_Activity_. Lines holding the string "aluminium" in the listing below are to be copied.

_Given records_.
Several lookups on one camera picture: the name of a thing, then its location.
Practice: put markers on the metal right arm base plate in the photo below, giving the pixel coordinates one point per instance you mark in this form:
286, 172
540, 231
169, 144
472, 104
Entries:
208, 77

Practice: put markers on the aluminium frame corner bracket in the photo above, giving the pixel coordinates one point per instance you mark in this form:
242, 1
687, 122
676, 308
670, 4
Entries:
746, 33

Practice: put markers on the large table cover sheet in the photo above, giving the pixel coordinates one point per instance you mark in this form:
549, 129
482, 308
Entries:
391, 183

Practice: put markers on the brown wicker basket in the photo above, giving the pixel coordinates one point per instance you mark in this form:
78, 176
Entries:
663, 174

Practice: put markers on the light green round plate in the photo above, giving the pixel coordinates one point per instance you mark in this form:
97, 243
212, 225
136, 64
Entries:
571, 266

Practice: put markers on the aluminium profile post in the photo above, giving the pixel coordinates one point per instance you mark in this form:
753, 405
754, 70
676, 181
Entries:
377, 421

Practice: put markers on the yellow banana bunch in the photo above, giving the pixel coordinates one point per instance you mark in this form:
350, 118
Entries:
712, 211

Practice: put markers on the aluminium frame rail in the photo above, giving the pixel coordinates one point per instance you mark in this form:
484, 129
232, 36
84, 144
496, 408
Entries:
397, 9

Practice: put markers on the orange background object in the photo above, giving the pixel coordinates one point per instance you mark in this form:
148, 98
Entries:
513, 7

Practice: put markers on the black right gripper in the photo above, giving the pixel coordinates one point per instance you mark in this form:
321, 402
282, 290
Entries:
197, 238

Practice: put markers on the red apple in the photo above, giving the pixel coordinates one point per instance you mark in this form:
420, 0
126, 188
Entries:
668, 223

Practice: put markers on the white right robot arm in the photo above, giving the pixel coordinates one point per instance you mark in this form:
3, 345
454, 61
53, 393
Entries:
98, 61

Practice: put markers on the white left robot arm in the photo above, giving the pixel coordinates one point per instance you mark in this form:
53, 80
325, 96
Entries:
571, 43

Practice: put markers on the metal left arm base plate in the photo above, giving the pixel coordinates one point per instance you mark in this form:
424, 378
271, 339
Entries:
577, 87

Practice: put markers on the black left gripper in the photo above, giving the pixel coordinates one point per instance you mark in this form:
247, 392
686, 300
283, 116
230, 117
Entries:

_Result of this exercise_.
Practice: put markers on the aluminium frame corner bracket in the photo above, giving the pixel coordinates one point per instance you mark in this form:
Practice: put markers on the aluminium profile post in the photo above, giving the pixel coordinates one point per instance you mark in this form:
Practice: put markers on the aluminium frame rail in the photo above, giving the pixel coordinates one point per instance you mark in this form:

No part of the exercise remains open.